▶ **WHAT YOU NEED TO DO**: Go through the records below and show every line with the string "frame".

Excerpts from a dataset
[Start of Attachment]

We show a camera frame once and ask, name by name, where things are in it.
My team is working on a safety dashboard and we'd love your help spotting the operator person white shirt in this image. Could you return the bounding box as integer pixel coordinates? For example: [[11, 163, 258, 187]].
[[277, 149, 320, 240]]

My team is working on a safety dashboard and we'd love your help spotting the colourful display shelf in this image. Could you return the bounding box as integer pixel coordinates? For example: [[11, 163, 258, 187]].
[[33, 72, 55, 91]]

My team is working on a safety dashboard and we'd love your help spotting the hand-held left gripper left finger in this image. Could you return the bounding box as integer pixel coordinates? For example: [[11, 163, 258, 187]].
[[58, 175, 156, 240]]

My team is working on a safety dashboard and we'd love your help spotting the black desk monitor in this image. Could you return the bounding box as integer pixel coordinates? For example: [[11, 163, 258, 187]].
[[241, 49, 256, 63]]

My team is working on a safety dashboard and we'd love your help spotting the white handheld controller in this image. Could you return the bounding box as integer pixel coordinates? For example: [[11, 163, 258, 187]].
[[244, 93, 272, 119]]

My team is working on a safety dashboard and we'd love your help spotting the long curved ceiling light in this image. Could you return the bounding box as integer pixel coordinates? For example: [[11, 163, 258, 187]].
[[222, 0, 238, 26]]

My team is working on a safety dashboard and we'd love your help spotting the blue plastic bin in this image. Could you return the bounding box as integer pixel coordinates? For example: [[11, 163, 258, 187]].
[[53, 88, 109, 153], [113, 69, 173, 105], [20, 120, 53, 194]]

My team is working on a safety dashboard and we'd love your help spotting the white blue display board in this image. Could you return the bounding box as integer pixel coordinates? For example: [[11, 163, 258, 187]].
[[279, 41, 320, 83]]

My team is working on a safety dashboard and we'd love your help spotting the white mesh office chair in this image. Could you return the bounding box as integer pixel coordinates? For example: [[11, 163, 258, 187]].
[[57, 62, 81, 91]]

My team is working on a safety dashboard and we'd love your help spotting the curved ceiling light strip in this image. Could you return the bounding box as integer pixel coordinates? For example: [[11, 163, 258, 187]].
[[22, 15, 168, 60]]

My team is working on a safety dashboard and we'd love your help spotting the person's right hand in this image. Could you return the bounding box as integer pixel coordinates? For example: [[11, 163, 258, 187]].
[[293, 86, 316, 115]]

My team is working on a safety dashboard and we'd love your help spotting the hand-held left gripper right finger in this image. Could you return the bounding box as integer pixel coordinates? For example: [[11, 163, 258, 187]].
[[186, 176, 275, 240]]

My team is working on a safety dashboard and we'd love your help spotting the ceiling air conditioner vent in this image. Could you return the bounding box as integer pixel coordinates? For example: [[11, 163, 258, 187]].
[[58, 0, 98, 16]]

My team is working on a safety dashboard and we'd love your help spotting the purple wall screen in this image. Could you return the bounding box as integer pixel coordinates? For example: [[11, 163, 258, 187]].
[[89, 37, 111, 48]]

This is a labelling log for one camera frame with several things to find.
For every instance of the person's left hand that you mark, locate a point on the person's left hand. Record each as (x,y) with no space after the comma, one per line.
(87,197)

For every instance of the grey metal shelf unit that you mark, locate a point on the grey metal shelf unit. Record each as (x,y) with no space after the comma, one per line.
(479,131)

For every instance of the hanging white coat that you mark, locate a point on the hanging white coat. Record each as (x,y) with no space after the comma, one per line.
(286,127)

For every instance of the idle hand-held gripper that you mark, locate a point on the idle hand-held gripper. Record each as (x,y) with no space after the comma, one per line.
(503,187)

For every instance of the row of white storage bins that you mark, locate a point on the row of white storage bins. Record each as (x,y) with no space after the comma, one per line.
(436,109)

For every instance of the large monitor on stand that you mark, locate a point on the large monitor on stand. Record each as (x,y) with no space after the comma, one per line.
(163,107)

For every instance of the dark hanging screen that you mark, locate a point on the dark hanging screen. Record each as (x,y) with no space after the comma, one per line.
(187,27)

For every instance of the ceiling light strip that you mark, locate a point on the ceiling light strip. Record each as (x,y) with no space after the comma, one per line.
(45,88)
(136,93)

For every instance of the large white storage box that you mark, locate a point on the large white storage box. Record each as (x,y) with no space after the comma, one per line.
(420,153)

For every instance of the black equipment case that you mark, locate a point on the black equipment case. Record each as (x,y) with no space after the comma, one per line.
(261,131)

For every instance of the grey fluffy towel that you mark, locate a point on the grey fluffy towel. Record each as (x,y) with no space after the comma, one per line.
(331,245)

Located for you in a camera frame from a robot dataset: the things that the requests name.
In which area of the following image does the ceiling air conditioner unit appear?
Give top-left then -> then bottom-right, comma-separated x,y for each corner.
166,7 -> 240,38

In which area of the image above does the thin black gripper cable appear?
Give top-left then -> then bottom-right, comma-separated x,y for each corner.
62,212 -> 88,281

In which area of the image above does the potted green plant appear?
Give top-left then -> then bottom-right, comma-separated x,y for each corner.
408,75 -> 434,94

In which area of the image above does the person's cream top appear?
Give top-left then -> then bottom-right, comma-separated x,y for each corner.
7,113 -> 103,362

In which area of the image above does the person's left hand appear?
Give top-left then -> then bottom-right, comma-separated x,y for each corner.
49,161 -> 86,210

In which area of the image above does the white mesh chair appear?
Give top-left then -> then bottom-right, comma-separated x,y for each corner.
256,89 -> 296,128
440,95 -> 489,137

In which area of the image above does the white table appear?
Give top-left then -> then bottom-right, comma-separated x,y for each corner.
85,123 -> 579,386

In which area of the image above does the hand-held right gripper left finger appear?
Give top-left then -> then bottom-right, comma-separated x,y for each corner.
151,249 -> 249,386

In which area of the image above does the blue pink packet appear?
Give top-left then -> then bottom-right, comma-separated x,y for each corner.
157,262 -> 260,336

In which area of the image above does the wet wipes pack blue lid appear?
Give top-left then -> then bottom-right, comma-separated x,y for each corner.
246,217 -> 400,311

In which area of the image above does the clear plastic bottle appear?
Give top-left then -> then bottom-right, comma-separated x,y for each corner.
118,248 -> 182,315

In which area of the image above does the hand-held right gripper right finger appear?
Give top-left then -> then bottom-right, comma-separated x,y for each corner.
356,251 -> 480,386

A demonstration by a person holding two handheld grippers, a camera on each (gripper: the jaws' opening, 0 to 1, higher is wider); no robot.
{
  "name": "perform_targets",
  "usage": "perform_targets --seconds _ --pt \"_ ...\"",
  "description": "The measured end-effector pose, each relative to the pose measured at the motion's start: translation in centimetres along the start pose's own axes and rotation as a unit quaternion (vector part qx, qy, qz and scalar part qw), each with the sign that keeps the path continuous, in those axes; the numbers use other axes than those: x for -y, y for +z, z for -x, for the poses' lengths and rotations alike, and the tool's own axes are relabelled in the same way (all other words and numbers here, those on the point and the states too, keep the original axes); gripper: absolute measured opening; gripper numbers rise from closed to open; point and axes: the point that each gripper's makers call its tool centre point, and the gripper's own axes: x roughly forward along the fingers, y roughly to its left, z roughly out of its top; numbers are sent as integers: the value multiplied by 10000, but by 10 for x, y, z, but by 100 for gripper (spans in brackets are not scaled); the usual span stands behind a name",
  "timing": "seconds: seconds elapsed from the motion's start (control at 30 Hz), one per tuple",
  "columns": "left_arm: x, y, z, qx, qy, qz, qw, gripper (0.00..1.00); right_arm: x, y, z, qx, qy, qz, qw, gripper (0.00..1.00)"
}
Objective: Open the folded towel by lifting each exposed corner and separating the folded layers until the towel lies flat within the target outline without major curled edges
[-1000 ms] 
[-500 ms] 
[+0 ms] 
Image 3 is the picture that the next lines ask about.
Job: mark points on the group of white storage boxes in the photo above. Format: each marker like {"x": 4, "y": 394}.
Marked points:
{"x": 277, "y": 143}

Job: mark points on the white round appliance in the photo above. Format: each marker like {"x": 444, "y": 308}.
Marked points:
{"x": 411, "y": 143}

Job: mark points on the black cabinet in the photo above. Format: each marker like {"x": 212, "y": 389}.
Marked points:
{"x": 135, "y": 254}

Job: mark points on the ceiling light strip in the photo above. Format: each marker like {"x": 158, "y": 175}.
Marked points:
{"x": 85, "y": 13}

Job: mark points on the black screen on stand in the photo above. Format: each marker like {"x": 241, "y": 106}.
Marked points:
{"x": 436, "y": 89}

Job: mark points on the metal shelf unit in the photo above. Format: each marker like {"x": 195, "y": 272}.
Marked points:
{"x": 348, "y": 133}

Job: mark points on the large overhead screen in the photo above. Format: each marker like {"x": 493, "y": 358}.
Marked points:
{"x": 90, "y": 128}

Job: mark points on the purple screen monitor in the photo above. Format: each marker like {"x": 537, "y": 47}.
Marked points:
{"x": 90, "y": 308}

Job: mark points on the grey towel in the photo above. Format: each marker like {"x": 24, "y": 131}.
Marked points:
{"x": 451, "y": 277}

[End of Attachment]

▶ **EXERCISE SOLUTION**:
We show a camera frame once and ask, name by name, where things are in it.
This is a labelling log for one camera frame with several things to find.
Located for you in a camera frame from a robot dataset: the things that the requests name.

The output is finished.